1 abr 2012

Jesús llora ante Jerusalem


El cortejo triunfal de Jesús había rebasado la cima del monte de los Olivos y descendía por la vertiente occidental dirigiéndose al Templo, que desde allí se dominaba. Toda la ciudad aparecía ante la vista de Jesús. Al contemplar aquel panorama, Jesús lloró.
Aquel llanto, entre tantos gritos alegres y en tan solemne entrada, debió de resultar completamente inesperado. Los discípulos estaban desconcertados viendo a Jesús. Tanta alegría se había roto de golpe, en un momento.

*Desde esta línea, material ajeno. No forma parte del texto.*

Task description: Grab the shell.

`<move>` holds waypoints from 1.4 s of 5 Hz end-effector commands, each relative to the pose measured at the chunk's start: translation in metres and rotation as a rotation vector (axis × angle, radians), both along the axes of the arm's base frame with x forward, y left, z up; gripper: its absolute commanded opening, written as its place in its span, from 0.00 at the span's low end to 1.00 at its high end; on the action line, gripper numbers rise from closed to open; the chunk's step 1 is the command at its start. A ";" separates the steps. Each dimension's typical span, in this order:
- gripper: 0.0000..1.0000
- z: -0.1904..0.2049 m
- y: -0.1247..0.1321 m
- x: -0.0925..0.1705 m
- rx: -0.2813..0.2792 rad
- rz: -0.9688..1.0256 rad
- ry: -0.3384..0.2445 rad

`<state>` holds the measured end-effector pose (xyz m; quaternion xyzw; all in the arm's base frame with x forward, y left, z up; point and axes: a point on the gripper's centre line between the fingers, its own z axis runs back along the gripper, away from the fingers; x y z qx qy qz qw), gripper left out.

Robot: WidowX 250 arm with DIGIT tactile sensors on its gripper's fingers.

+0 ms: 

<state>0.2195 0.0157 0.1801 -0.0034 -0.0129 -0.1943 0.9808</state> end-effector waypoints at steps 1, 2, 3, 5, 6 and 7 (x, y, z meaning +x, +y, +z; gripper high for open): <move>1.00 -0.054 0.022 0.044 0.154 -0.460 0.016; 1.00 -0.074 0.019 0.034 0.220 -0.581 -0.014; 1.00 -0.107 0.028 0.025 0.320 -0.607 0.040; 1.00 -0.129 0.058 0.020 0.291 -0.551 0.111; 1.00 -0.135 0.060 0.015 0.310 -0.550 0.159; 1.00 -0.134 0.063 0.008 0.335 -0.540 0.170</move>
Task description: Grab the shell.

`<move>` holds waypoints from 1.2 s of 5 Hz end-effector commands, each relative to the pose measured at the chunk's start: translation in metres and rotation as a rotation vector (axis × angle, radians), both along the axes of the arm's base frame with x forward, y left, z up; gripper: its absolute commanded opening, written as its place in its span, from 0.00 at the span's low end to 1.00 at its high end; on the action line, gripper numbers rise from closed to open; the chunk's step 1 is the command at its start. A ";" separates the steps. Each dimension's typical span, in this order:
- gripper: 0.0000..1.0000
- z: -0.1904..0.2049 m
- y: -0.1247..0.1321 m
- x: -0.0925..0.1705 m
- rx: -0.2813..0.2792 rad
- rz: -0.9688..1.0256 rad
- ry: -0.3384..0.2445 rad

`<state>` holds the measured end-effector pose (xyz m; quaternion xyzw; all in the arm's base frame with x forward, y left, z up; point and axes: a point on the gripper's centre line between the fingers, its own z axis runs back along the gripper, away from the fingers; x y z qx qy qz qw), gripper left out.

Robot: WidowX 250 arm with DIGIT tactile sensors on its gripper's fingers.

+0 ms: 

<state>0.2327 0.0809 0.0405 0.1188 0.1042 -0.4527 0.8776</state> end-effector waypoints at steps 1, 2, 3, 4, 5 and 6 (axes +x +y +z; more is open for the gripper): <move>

Jesús mira cómo Jerusalén se hunde en el pecado, en su ignorancia y en su ceguera: "¡Ay si conocieras por lo menos en este día que se te ha dado, lo que puede traerte la paz! Pero ahora todo está oculto a tus ojos". Nada quedó por intentar: ni en milagros, ni en obras, ni en palabras; con tono de severidad unas veces, indulgente otras... Jesús lo ha intentado todo con todos: en la ciudad y en el campo, con gentes sencillas y con sabios doctores, en Galilea y en Judea... También ahora, y en cada época, Jesús entrega la riqueza de su gracia a cada hombre, porque su voluntad es siempre salvadora.

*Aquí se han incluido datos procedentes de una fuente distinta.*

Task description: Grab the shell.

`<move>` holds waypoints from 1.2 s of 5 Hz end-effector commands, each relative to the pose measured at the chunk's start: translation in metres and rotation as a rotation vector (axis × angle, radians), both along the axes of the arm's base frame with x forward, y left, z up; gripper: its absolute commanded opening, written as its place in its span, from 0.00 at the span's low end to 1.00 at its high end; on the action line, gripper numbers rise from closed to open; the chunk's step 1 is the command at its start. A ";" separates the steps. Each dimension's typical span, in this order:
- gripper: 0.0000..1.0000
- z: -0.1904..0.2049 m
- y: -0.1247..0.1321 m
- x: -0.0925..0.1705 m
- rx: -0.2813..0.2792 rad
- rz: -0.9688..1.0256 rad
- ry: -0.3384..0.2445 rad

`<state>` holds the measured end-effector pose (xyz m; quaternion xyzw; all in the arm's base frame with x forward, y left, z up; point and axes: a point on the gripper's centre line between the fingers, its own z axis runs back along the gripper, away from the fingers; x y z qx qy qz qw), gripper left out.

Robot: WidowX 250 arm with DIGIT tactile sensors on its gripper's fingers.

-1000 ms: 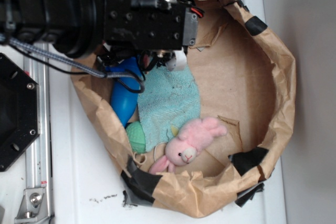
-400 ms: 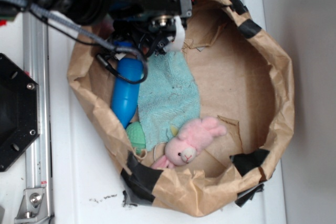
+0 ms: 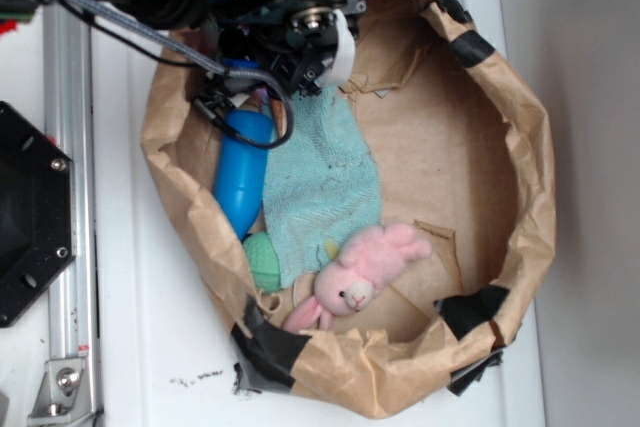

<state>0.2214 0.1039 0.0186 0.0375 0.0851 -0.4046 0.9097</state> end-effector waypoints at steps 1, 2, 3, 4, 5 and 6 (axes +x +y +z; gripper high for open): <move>0.00 0.084 -0.040 0.039 0.059 0.055 -0.236; 0.00 0.123 -0.061 0.061 0.034 0.109 -0.315; 0.00 0.123 -0.063 0.066 -0.002 0.295 -0.317; 0.00 0.127 -0.069 0.063 -0.049 0.454 -0.372; 0.00 0.129 -0.077 0.065 -0.100 0.648 -0.400; 0.00 0.130 -0.084 0.067 -0.135 0.718 -0.383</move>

En nuestra vida, tampoco ha quedado nada por intentar, ningún remedio por poner. ¡Tantas veces Jesús se ha hecho el encontradizo con nosotros! ¡Tantas gracias ordinarias y extraordinarias ha derramado sobre nuestra vida!

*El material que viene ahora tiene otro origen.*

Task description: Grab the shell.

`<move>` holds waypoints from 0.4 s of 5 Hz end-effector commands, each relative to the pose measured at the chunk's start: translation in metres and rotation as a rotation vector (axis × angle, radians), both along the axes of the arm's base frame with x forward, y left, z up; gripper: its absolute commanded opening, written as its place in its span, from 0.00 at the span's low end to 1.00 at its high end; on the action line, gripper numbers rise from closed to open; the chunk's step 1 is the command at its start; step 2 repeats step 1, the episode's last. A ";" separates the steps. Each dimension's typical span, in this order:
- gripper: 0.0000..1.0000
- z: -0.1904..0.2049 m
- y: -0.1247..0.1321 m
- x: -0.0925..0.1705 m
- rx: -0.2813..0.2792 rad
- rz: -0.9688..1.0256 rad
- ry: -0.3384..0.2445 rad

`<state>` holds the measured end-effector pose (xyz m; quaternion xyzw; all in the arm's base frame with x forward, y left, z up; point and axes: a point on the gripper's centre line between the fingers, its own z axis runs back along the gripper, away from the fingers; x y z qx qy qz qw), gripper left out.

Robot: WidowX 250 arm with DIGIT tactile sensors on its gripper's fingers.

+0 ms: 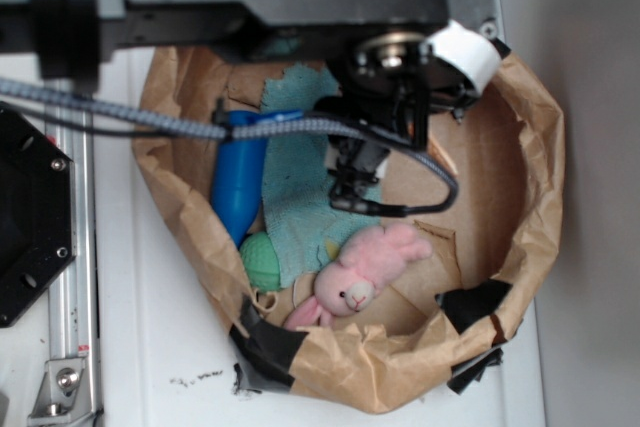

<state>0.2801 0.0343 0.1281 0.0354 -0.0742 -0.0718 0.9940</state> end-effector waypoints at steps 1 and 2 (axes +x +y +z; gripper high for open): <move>0.00 0.012 -0.018 0.006 0.038 0.021 -0.014; 0.00 0.012 -0.018 0.006 0.038 0.021 -0.014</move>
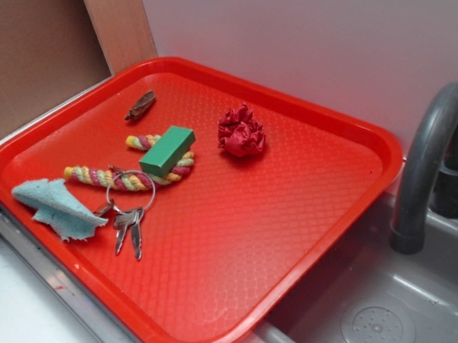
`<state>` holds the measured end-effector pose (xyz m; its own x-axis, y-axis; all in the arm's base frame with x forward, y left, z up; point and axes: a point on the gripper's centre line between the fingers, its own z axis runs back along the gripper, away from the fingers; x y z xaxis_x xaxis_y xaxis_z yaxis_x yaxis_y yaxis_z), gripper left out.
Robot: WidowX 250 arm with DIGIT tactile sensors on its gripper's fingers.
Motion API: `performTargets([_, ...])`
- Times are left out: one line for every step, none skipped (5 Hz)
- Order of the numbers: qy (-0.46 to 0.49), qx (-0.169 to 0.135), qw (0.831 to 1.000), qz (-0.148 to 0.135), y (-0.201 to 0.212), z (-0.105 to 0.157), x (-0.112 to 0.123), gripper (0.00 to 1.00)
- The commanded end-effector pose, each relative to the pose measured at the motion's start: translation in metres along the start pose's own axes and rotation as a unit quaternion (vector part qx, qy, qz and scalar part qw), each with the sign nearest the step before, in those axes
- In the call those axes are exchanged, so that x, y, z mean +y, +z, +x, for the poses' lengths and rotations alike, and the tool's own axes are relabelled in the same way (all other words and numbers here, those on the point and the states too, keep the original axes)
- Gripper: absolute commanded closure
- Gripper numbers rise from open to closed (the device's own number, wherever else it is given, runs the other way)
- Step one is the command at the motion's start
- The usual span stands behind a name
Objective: Grab the red paper.
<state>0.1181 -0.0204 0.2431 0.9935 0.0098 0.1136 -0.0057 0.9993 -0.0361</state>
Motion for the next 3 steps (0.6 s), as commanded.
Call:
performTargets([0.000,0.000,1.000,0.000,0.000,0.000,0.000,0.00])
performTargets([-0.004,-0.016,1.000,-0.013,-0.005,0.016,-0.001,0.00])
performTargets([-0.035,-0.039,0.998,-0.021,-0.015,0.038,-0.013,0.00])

«El mismo Hijo de Dios se unió, en cierto modo, con cada hombre por su encarnación. Con manos humanas trabajó, con mente humana pensó, con voluntad humana obró, con corazón de hombre amó. Nacido de María Virgen se hizo de verdad uno de nosotros, igual que nosotros en todo menos en el pecado. Cordero inocente, mereció para nosotros la vida derramando libremente su sangre, y en Él el mismo Dios nos reconcilió consigo y entre nosotros mismos y nos arrancó de la esclavitud del diablo y del pecado, y así cada uno de nosotros puede decir con el Apóstol: el Hijo de Dios me amó y se entregó por mí (Gal 2, 20)».
La historia de cada hombre es la historia de la continua solicitud de Dios sobre él. Cada hombre es objeto de la predilección del Señor. Pero el misterio profundo de la libertad humana supone la triste posibilidad de rechazar la gracia divina.
¿Cómo estamos respondiendo nosotros a los innumerables requerimientos del Espíritu Santo para que seamos santos en medio de nuestras tareas, en nuestro ambiente? Cada día, ¿cuántas veces decimos sí a Dios y no al egoísmo, a la pereza, a todo lo que significa desamor, aunque sea pequeño?
Nosotros conocemos ahora que aquella entrada triunfal fue, para muchos, muy efímera. Los ramos verdes se marchitaron pronto. El hosanna entusiasta se transformó cinco días más tarde en un grito enfurecido: ¡Crucifícale! ¿Por qué tan brusca mudanza, por qué tanta inconsistencia? Para entender algo quizá tengamos que consultar nuestro propio corazón.
«¡Qué diferentes voces eran –comenta San Bernardo–: quita, quita, crucifícale y bendito sea el que viene en nombre del Señor, hosanna en las alturas! ¡Qué diferentes voces son llamarle ahora Rey de Israel, y de ahí a pocos días: no tenemos más rey que el César! ¡Qué diferentes son los ramos verdes y la cruz, las flores y las espinas! A quien antes tendían por alfombra los vestidos propios, de allí a poco le desnudan de los suyos y echan suertes sobre ellos»
La entrada triunfal de Jesús en Jerusalén pide a cada uno de nosotros coherencia y perseverancia, ahondar en nuestra fidelidad, para que nuestros propósitos no sean luces que brillan momentáneamente y pronto se apagan. En el fondo de nuestros corazones hay profundos contrastes: somos capaces de lo mejor y de lo peor. Si queremos tener la vida divina, triunfar con Cristo, hemos de ser constantes y hacer morir por la penitencia lo que nos aparta de Dios y nos impide acompañar al Señor hasta la Cruz.
María también está en Jerusalén, cerca de su Hijo, para celebrar la Pascua. La última Pascua judía y la primera Pascua en la que su Hijo es el Sacerdote y la Víctima. No nos separemos de Ella. Nuestra Señora nos enseñará a ser constantes, a luchar en lo pequeño, a crecer continuamente en el amor a Jesús. Contemplemos la Pasión, la Muerte y la Resurrección de su Hijo junto a Ella. No encontraremos un lugar más privilegiado.